*Records from a dataset*:
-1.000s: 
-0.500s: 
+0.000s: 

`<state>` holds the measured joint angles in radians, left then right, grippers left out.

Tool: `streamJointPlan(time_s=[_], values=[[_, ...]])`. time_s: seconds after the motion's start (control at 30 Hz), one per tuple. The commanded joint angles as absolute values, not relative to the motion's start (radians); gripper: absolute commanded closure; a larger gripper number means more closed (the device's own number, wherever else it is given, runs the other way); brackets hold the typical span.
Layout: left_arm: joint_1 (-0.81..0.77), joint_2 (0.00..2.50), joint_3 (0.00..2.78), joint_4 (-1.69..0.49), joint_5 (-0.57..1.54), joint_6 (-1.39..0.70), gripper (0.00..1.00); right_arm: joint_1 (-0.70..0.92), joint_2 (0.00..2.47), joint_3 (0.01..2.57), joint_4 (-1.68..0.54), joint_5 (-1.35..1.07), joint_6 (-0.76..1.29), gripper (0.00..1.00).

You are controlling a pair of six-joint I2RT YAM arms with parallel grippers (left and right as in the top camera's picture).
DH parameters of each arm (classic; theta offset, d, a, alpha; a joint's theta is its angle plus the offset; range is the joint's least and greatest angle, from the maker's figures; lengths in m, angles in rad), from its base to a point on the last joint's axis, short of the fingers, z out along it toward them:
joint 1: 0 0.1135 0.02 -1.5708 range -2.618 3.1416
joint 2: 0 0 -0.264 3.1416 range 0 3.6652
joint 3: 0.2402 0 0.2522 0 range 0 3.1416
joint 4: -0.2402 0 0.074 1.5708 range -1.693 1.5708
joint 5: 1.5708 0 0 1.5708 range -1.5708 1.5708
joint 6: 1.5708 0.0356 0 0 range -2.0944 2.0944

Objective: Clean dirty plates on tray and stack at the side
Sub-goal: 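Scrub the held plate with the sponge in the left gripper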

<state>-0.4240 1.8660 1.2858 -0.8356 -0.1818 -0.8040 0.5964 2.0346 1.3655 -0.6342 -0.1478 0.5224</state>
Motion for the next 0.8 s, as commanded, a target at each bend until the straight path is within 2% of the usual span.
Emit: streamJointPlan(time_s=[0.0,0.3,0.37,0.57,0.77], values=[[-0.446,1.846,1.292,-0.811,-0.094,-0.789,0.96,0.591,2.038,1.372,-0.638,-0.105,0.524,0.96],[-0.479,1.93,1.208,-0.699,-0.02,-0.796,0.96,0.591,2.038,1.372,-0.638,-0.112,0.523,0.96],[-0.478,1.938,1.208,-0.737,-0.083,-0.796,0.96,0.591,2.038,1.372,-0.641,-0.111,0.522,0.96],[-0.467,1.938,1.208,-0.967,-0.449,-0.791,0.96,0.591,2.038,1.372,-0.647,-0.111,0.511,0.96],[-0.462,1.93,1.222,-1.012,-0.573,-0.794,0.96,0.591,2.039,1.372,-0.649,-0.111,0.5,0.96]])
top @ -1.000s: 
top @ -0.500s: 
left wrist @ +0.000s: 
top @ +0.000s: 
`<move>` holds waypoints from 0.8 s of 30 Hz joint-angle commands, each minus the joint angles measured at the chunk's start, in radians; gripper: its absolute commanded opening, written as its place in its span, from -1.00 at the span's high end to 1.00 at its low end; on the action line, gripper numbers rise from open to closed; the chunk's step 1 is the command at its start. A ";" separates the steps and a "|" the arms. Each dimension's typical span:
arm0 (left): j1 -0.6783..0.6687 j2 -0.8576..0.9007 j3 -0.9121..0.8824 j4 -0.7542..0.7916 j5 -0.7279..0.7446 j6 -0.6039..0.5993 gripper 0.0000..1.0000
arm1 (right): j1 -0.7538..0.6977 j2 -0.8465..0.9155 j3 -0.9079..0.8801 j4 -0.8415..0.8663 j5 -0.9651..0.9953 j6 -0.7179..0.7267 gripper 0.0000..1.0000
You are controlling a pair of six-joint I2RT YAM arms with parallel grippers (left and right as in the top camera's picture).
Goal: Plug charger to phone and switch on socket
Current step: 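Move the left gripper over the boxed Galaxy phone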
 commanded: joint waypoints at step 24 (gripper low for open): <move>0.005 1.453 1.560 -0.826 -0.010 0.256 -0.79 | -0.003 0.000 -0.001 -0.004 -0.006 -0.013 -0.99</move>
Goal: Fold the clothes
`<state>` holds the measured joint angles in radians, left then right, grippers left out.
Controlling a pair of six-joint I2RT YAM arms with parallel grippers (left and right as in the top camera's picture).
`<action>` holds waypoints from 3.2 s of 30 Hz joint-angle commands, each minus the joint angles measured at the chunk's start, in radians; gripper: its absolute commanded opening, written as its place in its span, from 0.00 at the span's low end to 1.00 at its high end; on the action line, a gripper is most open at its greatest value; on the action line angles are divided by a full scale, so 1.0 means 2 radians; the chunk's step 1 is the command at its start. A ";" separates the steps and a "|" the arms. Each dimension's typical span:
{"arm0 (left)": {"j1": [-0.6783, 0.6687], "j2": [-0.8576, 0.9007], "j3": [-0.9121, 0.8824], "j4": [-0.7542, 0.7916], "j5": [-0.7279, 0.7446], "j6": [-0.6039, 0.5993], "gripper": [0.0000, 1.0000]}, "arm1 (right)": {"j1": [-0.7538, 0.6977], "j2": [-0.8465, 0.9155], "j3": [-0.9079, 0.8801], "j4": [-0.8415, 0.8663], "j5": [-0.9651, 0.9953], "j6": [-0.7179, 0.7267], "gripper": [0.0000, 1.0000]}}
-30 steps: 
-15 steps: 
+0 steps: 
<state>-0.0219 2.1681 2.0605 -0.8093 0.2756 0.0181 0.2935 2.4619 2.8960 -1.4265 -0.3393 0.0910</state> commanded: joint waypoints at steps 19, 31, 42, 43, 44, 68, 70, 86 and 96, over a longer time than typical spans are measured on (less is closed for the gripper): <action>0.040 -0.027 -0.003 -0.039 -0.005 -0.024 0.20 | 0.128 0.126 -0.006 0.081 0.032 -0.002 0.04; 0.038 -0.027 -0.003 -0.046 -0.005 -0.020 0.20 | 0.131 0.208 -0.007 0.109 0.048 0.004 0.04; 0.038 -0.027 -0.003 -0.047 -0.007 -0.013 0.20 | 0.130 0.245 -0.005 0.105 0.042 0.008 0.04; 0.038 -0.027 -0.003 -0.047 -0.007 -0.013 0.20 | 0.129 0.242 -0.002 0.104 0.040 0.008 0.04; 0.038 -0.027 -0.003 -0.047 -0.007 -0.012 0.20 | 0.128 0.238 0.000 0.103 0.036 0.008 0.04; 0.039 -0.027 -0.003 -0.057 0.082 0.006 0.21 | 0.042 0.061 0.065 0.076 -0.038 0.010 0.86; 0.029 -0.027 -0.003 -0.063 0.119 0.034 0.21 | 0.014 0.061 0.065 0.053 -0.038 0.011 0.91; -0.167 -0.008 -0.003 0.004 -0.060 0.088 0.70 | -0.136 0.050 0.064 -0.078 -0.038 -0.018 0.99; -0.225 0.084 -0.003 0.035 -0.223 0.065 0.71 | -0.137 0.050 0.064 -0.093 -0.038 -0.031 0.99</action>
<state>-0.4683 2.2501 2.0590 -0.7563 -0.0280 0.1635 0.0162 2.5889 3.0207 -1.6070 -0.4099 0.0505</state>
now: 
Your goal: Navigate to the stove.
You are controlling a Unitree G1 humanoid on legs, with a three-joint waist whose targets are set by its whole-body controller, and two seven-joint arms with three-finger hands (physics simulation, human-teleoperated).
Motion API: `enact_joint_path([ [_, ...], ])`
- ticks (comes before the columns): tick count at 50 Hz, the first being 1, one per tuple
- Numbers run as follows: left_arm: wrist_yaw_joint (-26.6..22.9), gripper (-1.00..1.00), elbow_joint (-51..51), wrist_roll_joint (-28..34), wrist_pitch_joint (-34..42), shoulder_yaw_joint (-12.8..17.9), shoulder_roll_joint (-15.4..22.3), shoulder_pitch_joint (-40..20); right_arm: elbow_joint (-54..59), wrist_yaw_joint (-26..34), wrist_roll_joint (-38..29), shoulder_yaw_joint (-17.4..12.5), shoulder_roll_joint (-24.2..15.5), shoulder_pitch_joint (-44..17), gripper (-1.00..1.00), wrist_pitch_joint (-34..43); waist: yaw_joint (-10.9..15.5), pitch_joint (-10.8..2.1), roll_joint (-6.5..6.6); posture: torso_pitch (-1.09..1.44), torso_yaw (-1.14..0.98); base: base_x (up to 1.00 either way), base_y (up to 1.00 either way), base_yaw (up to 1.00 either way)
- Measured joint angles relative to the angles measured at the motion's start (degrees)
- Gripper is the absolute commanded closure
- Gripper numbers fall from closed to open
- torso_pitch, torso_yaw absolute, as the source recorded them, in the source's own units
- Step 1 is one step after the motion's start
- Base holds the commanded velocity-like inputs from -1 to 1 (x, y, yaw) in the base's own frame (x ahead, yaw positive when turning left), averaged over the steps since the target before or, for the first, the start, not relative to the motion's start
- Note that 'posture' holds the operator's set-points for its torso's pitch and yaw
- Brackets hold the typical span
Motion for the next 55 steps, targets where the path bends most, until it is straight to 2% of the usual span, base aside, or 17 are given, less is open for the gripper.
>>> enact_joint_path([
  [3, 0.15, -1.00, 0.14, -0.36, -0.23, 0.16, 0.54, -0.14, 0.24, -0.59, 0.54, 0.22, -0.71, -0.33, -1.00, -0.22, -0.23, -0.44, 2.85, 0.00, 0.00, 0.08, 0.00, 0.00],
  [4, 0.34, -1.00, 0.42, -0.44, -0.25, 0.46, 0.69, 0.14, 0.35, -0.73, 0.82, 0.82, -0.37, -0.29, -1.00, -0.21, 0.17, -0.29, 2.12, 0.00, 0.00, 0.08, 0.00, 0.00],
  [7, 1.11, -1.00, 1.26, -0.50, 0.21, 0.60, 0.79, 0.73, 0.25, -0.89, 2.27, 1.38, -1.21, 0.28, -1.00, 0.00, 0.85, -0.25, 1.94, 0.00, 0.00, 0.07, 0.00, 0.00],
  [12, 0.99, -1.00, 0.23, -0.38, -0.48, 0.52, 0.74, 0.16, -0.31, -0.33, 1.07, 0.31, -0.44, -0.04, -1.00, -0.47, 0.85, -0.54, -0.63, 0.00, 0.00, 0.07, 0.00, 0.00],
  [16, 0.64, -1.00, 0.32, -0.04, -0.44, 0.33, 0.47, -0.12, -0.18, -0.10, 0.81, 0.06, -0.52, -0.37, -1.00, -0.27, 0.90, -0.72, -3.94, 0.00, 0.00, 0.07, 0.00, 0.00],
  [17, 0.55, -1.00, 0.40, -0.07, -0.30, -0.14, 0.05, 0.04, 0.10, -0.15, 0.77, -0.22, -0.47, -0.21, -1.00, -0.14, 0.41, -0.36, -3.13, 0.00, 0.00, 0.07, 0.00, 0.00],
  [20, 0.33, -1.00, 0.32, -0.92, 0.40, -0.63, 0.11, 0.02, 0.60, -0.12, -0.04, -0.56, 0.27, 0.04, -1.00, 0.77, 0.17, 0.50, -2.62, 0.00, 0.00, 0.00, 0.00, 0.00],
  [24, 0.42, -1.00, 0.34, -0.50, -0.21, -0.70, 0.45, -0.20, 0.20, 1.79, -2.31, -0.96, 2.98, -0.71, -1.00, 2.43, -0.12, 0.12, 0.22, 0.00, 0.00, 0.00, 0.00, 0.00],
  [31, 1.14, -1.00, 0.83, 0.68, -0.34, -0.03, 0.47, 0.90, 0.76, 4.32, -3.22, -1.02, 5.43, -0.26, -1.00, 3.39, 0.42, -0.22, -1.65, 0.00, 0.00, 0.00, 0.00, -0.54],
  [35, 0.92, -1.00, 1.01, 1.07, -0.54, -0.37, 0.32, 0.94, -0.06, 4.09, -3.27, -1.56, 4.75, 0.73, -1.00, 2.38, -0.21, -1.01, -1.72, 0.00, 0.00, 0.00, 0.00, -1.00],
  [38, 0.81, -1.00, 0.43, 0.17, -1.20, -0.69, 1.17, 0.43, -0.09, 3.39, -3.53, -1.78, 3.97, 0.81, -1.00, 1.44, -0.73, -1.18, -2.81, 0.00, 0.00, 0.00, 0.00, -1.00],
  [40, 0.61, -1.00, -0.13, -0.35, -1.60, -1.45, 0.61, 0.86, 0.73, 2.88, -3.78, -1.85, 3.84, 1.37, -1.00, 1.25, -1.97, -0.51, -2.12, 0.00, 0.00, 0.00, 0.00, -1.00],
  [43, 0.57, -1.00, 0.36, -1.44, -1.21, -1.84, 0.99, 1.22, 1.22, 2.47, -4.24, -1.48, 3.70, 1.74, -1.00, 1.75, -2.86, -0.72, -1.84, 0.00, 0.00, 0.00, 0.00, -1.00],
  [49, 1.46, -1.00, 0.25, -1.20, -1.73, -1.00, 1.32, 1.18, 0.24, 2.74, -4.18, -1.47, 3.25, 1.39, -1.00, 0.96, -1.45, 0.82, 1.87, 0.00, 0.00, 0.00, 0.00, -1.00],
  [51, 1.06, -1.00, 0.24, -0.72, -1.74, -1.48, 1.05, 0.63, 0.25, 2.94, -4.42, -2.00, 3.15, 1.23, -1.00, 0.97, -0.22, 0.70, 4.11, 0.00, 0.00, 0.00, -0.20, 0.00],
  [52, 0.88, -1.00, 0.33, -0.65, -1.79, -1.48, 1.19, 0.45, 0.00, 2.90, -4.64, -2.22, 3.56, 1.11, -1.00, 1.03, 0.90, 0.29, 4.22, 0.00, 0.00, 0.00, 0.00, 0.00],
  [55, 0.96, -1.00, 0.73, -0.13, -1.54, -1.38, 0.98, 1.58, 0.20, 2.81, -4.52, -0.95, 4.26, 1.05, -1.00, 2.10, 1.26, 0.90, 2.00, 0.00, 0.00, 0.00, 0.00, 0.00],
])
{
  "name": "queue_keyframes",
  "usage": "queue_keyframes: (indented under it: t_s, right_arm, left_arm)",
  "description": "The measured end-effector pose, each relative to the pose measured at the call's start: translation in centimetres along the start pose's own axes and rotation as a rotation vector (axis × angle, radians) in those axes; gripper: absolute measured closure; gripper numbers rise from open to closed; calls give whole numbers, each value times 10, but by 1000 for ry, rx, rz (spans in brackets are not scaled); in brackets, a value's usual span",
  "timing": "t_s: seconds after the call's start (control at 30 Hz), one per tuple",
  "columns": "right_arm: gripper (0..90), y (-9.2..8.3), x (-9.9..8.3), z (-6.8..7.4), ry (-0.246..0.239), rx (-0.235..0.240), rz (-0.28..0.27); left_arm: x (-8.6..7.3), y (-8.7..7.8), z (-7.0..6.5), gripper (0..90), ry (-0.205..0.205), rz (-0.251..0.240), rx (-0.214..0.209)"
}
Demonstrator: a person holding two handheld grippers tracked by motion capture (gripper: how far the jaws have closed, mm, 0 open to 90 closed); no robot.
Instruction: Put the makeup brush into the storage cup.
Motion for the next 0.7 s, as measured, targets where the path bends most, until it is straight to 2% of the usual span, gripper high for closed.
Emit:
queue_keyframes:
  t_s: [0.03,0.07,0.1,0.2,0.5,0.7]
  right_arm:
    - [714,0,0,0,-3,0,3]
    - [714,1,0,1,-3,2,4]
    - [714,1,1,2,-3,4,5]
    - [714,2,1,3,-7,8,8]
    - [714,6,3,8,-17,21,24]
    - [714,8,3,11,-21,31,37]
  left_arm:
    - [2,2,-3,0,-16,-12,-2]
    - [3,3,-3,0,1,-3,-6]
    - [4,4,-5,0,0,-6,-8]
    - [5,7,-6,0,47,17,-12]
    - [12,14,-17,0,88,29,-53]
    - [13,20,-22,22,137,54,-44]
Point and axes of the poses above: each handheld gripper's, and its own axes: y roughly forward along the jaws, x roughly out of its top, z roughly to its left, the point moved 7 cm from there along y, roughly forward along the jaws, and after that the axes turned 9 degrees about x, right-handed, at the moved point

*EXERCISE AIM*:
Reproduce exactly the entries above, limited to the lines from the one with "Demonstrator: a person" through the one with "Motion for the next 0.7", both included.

*EXERCISE RESULT*:
Demonstrator: a person holding two handheld grippers tracked by motion capture (gripper: how far the jaws have closed, mm, 0 open to 90 closed); no robot.
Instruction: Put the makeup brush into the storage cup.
Motion for the next 0.7 s, as measured, targets where the path bends most, until it is straight to 2% of the usual span, gripper high for closed.

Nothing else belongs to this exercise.